Vladimir Kragić

Personal information
- Date of birth: 8 June 1910
- Place of birth: Split, Austria-Hungary
- Date of death: 17 September 1975 (aged 65)
- Place of death: Split, SFR Yugoslavia
- Position(s): Left back, left winger

Senior career*
- Years: Team / Apps / (Gls)
- 1929–1939: Hajduk Split / 137 / (78)

International career
- 1930–1934: Yugoslavia / 6 / (4)

= Vladimir Kragić =

Croatian footballer (1910–1975)

Vladimir Kragić (8 June 1910 – 17 September 1975) was a Yugoslav professional footballer.

==Club career==
Born in Split, Kragić spent his entire career playing for his hometown club Hajduk Split, for whom he appeared in a total of 354 matches and scored 266 goals in the period between 1929 and 1939.

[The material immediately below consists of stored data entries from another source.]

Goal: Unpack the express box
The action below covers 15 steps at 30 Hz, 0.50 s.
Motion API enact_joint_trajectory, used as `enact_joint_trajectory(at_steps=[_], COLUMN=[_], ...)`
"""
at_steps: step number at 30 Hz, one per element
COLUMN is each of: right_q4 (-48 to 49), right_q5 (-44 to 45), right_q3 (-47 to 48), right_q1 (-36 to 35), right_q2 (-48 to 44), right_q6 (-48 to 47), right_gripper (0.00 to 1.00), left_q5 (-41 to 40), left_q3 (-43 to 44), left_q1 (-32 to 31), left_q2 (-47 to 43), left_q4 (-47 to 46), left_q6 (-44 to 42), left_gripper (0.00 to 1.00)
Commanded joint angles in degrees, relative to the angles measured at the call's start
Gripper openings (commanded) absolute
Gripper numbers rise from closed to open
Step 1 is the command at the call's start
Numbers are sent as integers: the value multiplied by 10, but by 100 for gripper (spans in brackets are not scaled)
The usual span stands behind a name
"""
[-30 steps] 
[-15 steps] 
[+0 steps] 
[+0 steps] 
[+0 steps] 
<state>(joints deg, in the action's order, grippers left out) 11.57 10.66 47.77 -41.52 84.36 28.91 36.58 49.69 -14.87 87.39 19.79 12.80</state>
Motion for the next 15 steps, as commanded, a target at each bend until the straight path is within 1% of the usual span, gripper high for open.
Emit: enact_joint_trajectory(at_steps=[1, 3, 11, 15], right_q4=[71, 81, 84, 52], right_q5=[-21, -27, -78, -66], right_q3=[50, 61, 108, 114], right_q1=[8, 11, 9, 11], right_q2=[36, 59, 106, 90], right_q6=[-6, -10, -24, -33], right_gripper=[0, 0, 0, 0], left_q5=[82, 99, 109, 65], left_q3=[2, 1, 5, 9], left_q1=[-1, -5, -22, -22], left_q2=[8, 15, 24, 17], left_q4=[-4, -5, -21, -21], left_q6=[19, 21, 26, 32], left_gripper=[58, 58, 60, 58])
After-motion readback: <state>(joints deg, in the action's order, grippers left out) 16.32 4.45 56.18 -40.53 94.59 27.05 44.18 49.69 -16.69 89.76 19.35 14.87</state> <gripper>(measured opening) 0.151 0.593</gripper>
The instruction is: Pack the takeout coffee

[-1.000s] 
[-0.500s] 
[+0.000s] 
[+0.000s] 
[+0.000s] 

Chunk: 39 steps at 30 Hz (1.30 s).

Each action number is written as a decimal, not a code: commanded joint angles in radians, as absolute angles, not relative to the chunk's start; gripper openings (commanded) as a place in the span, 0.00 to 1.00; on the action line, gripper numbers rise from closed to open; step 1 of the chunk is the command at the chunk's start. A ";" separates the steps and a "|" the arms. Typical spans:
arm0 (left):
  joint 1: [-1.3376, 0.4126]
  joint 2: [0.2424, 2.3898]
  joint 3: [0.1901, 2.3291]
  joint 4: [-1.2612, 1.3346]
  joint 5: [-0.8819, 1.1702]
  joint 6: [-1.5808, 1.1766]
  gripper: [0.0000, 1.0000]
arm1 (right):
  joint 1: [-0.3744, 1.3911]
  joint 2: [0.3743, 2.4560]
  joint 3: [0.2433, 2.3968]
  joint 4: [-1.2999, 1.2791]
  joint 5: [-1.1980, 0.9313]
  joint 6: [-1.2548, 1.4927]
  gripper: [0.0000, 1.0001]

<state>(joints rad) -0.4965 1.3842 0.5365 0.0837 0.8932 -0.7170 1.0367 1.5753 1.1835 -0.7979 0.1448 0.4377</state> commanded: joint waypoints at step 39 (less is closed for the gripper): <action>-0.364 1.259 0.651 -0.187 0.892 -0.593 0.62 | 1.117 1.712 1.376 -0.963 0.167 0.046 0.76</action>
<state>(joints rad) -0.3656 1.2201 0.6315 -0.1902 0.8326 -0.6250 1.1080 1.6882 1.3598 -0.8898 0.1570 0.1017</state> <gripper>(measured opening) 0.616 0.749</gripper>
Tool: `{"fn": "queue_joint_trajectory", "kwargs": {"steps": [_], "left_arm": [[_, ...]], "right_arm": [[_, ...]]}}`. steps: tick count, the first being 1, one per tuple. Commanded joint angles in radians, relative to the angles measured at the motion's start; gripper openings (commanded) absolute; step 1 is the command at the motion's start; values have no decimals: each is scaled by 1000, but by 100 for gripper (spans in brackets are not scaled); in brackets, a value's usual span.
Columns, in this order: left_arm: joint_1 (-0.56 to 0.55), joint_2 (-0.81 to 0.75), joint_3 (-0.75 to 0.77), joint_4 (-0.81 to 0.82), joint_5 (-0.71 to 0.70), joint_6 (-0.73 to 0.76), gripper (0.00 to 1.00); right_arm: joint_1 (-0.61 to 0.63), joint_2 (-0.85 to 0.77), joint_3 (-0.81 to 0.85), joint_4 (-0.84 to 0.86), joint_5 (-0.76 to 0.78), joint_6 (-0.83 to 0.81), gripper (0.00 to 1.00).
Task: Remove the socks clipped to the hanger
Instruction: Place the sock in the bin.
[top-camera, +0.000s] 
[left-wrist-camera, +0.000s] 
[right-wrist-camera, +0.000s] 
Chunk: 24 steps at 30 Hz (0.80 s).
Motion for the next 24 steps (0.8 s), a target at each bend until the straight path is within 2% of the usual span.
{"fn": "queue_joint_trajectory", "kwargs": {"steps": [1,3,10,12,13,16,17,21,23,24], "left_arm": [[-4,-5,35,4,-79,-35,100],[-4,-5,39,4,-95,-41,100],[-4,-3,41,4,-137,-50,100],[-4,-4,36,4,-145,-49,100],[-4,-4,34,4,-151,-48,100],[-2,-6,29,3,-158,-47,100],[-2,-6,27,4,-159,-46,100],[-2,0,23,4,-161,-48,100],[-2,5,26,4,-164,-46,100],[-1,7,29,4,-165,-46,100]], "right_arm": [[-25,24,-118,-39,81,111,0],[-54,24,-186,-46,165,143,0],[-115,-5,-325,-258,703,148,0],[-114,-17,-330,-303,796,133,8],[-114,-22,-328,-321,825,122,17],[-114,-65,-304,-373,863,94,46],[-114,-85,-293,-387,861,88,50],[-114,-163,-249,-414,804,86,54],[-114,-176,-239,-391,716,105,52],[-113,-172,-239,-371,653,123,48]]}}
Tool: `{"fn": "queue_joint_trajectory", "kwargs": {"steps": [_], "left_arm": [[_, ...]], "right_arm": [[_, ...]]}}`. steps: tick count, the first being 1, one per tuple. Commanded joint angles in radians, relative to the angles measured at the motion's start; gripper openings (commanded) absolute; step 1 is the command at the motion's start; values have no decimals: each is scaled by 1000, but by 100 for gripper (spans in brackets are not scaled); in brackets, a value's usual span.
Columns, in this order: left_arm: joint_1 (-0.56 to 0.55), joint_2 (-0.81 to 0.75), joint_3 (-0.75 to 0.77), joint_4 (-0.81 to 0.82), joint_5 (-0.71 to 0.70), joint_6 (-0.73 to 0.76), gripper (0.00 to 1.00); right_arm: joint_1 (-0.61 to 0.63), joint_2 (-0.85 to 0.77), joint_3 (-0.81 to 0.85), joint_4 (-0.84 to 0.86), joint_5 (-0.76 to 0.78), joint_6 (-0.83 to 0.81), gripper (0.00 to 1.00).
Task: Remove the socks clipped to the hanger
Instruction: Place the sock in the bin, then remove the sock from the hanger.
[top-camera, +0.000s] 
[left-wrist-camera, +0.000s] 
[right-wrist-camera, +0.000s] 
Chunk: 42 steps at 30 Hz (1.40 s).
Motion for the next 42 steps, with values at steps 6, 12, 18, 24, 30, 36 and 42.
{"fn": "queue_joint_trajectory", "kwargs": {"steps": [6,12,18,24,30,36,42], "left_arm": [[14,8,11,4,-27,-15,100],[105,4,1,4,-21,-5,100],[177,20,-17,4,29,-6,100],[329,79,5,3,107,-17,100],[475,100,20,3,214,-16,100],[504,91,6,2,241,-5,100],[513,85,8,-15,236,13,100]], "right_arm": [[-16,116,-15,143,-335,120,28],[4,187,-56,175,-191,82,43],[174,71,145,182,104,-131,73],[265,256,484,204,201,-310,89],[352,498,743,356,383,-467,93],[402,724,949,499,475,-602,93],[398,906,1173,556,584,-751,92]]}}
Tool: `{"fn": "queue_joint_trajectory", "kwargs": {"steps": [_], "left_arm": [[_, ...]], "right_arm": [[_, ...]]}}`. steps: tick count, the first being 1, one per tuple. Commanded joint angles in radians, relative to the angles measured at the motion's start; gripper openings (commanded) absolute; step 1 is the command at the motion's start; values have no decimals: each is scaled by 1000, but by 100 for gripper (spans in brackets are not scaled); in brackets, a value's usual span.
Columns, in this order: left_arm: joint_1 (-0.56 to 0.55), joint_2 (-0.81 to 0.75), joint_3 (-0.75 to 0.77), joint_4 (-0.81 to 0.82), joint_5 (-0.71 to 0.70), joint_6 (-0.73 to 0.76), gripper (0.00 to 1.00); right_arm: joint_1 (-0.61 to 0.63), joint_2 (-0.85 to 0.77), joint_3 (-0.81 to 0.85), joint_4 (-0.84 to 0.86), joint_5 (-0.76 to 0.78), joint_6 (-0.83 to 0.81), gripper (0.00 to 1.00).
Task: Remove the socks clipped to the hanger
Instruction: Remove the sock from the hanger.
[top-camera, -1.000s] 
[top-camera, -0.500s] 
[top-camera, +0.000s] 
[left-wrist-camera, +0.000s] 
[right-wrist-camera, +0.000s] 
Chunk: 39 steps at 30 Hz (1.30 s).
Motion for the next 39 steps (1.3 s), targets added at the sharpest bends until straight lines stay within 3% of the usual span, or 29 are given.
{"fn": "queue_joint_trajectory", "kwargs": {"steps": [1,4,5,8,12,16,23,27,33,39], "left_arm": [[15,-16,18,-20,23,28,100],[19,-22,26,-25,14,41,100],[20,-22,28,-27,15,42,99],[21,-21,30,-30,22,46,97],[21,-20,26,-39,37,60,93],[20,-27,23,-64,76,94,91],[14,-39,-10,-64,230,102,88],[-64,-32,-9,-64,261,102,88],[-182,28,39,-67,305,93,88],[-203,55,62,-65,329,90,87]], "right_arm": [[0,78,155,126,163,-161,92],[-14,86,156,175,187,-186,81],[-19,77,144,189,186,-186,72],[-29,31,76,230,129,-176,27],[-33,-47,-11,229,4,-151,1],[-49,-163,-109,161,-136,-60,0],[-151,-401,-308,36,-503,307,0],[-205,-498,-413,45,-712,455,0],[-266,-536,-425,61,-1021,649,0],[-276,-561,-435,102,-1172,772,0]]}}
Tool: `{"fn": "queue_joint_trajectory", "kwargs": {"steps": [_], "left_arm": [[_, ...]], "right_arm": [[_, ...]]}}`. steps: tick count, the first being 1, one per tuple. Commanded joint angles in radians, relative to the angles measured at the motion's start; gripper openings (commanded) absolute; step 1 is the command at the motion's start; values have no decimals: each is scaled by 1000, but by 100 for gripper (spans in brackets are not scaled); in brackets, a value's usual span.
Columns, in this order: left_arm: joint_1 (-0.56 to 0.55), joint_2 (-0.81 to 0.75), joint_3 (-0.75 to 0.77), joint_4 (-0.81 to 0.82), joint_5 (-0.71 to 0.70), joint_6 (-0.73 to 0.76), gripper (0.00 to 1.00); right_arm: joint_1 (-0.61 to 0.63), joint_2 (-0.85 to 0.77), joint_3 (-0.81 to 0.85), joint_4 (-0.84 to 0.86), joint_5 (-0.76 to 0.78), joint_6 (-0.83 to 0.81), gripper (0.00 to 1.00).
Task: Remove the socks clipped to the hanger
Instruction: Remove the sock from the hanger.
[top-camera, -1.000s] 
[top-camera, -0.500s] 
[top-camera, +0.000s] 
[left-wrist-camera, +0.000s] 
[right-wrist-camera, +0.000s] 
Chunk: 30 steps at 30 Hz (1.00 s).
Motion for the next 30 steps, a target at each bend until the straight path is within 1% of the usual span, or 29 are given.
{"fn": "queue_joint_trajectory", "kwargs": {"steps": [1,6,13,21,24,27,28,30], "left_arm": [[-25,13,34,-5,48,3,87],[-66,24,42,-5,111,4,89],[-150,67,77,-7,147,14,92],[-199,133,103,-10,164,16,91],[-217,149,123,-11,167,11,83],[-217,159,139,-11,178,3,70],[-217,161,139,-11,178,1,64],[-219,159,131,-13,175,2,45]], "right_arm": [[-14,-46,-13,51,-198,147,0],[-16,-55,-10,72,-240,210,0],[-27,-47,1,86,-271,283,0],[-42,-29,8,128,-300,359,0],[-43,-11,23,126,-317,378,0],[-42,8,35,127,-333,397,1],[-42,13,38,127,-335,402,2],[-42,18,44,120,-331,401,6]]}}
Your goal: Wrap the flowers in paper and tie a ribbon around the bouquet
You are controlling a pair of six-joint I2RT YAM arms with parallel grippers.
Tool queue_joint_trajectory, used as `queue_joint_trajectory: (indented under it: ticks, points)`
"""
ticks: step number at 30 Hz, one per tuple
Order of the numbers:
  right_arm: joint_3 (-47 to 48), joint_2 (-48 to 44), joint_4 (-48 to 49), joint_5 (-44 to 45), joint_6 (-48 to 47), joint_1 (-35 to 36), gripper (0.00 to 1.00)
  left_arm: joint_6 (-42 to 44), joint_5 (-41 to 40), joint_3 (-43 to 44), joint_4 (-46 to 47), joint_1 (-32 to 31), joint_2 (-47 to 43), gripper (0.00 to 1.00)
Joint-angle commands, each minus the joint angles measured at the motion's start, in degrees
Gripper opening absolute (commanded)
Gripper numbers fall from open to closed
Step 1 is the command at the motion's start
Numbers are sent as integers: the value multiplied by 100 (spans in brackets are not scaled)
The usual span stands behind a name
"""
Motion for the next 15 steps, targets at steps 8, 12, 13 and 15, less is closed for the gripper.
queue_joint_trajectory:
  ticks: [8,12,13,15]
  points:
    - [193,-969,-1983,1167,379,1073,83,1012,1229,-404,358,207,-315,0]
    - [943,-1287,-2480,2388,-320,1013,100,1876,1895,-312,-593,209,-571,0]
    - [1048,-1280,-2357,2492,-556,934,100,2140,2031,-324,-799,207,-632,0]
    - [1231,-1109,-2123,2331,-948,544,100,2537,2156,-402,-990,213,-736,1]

Although he played as a left back in the early days of his career, he later proved to be a very successful goalscorer once he changed position to left winger and forward in the 1930s and was top scorer in the 1932–33 Yugoslav First League season with 21 goals.

==International career==
Kragić was also capped six times for the Kingdom of Yugoslavia national team. His international debut came on 4 May 1930 in a friendly against Romania and his last appearance was on 29 April 1934 against the same opponent in a 1934 World Cup qualifier.